§ Work order
Find each line below containing the word "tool" and copy it.

§ Supplied data
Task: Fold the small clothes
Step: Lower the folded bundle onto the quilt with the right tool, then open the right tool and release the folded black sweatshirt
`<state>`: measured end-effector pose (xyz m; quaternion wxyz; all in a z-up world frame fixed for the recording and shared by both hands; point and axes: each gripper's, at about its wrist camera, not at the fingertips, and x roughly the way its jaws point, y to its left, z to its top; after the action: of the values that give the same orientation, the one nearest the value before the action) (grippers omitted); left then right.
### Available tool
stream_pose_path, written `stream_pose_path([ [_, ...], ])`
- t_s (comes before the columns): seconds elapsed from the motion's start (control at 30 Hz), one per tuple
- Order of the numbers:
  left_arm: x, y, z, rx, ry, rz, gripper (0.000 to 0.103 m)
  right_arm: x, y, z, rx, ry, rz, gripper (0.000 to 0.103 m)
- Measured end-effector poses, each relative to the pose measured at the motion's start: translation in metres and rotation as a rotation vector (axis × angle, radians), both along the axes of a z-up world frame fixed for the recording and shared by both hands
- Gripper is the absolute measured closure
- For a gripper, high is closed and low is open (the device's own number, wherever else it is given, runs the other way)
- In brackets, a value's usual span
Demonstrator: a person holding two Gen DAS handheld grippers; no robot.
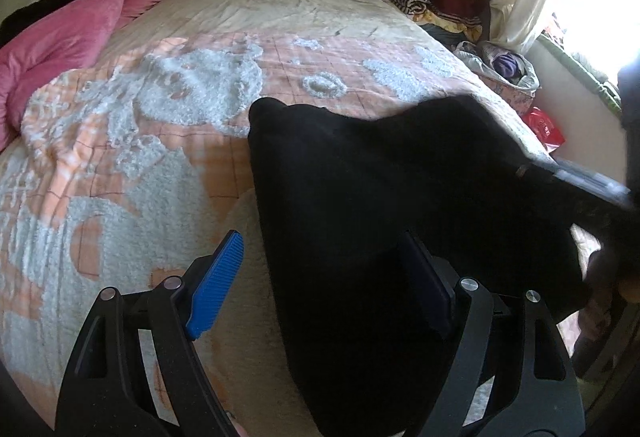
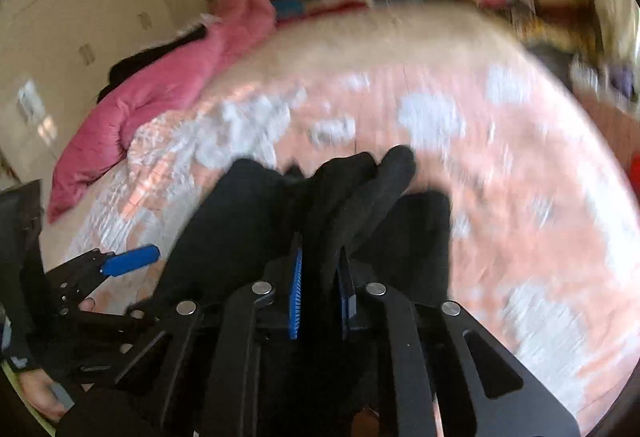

§ Task output
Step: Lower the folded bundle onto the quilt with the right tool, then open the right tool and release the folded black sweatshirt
### Available tool

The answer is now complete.